Crypto exchange Coinbase won a reprieve from the U.S. Supreme Court on Friday, after the high court ruled that a lawsuit filed by one of the exchange's users couldn't proceed until Coinbase defends an appeal of a lower court ruling.
The ruling, which won a 5-4 majority, allows Coinbase to continue its effort to compel arbitration against the putative class action lawsuit, halting the lawsuit's progress through the federal court system in the meantime. While this marks a win for Coinbase, it has little direct effect on the crypto industry.
"The sole question here is whether the district court must stay its pre-trial and trial proceedings while the interlocutory appeal is ongoing. The answer is yes: The district court must stay its proceedings," wrote Justice Brett Kavanaugh on behalf of the majority.
Coinbase lost an initial ruling against the putative class action lawsuit, when the U.S. District Court for the Northern District of California denied its motion to compel arbitration. Coinbase lost an appeal of that ruling as well. The lawsuit was originally set to proceed on some of the case's merits.
The Supreme Court ruling doesn't touch on crypto issues beyond the fact that Coinbase is one of the two parties involved.

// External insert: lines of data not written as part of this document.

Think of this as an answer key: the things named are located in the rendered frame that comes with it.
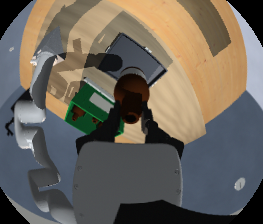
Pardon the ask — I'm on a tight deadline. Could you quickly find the green bottle crate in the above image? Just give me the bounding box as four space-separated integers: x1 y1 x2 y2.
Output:
64 83 125 137

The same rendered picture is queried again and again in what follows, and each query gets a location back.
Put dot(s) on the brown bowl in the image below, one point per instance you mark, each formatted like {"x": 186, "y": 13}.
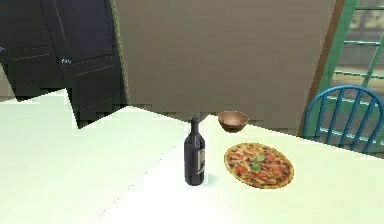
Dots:
{"x": 233, "y": 121}

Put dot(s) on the blue wooden chair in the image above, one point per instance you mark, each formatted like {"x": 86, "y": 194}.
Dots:
{"x": 336, "y": 115}

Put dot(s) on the green framed window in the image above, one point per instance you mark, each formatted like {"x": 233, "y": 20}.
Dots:
{"x": 361, "y": 63}

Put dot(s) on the silver round door knob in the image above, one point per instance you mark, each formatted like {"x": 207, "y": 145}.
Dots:
{"x": 1, "y": 50}
{"x": 66, "y": 61}

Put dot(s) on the black panelled door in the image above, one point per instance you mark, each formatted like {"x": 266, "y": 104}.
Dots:
{"x": 90, "y": 50}
{"x": 26, "y": 46}

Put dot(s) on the dark wine bottle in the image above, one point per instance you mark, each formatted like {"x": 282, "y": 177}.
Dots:
{"x": 194, "y": 156}

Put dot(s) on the round pizza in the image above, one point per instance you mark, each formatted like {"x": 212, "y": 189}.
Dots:
{"x": 258, "y": 165}

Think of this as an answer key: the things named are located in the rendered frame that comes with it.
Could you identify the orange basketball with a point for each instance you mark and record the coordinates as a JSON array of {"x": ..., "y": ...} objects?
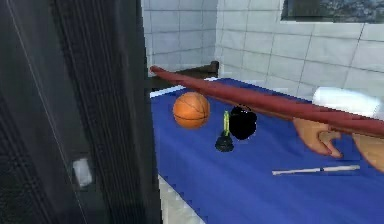
[{"x": 191, "y": 110}]

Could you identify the black round object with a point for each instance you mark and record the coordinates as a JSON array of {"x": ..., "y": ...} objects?
[{"x": 243, "y": 123}]

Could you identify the dark framed window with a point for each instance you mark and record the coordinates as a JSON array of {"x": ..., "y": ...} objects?
[{"x": 333, "y": 10}]

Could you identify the red baseball bat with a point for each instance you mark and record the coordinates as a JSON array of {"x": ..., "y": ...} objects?
[{"x": 266, "y": 101}]

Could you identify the dark grey tall cabinet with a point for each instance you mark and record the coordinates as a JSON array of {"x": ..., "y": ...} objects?
[{"x": 66, "y": 110}]

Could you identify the blue covered bed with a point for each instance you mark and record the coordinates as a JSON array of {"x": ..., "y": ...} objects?
[{"x": 253, "y": 186}]

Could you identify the tan teddy bear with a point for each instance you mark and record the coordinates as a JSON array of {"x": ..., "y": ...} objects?
[{"x": 316, "y": 136}]

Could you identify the white pillow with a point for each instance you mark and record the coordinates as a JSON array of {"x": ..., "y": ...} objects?
[{"x": 346, "y": 100}]

However, it marks the first time a crypto company argued before the U.S. high court, and it may have implications on other lawsuits filed against the crypto exchange.

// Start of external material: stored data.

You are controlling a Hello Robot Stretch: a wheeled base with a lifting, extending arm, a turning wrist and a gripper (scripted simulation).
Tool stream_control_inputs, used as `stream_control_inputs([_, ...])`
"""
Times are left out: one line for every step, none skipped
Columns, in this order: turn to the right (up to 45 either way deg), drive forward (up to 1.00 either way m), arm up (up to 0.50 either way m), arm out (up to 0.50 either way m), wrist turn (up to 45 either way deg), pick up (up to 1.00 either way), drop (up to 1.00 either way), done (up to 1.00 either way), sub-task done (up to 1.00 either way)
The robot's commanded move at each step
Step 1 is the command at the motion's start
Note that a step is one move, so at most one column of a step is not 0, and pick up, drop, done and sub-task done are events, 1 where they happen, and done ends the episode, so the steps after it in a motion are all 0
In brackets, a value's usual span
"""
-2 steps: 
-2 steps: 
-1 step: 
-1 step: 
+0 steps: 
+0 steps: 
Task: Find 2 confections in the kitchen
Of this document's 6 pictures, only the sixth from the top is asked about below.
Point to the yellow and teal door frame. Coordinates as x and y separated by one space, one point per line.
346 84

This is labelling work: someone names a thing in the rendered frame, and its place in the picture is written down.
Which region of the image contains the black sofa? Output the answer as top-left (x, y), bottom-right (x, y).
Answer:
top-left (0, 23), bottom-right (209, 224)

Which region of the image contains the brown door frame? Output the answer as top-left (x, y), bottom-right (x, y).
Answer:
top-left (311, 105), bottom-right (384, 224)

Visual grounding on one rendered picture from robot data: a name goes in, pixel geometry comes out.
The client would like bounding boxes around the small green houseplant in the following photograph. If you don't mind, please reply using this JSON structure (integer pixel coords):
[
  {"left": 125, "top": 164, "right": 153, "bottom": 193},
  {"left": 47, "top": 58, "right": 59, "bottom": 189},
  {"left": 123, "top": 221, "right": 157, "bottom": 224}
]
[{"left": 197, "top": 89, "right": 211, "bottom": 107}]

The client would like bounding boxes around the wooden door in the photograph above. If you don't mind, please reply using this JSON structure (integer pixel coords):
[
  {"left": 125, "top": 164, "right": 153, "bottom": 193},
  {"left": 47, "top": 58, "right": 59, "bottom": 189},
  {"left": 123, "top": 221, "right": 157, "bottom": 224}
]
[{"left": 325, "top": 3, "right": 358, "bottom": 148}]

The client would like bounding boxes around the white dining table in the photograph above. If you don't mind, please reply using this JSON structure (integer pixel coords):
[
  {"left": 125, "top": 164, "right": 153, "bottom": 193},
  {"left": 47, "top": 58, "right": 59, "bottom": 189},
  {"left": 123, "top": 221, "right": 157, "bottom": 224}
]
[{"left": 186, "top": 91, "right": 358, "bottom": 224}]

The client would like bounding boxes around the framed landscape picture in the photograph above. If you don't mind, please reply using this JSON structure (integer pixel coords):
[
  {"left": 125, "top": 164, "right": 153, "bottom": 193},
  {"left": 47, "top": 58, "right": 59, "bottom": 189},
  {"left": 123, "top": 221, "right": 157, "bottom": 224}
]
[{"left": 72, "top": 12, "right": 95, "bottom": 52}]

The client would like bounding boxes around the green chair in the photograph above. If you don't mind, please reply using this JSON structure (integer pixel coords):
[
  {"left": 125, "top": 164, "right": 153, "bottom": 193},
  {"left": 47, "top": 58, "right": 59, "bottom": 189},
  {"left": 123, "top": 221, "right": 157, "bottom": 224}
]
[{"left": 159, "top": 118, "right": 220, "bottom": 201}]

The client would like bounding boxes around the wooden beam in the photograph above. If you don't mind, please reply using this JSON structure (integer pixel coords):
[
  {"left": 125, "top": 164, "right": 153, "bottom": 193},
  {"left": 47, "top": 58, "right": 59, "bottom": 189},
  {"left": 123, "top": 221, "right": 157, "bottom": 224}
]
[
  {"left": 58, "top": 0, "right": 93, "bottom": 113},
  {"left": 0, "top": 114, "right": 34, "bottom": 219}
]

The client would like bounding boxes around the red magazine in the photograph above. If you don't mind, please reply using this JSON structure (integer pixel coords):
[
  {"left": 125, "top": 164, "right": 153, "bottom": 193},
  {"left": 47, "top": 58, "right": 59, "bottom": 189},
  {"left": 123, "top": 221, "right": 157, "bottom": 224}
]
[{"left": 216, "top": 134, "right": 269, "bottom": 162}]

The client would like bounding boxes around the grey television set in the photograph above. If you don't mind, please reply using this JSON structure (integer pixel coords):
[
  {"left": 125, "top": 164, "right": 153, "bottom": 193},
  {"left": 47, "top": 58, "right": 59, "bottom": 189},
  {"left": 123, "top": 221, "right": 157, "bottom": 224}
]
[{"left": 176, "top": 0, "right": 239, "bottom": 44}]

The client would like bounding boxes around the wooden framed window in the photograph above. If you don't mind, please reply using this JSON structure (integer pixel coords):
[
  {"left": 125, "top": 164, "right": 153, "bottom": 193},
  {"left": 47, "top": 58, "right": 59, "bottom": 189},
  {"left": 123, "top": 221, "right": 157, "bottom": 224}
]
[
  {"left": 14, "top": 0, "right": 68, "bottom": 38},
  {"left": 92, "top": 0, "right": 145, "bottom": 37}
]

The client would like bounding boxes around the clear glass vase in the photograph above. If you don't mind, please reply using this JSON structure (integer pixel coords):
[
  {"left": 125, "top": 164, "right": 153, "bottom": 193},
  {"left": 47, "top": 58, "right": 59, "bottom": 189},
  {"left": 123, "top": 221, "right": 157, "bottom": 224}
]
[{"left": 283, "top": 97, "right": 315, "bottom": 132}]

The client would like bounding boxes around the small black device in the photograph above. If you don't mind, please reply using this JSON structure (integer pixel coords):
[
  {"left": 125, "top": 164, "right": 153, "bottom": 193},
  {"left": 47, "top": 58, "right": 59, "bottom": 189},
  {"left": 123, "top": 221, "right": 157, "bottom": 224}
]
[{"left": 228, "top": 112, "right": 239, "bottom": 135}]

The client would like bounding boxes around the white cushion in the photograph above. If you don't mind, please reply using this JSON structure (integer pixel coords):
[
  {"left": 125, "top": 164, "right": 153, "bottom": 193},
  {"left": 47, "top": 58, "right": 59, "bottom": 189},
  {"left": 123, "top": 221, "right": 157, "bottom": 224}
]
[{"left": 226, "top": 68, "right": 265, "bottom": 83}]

Coinbase can continue trying to compel arbitration after Friday's ruling.
"We anticipate that the Ninth Circuit here, as we anticipate in [appeals] more generally, will proceed with appropriate expedition when considering Coinbase’s interlocutory appeal from the denial of the motion to compel arbitration," the ruling said. "We reverse the judgment of the Court of Appeals and remand the case for further proceedings consistent with this opinion."
Justice Ketanji Brown Jackson, who authored a dissent with support from Justices Elena Kagan and Sonia Sotomayor (and with Justice Clarence Thomas signing on to some sections), wrote that allowing the case to proceed would enable a balancing of all involved interests.
"The Court concludes for the first time that an interlocutory appeal about one matter (arbitrability) bars the district court from proceeding on another (the merits). That logic has such significant implications for federal litigation that the majority itself shies away from the Pandora’s box it may have opened," Jackson wrote.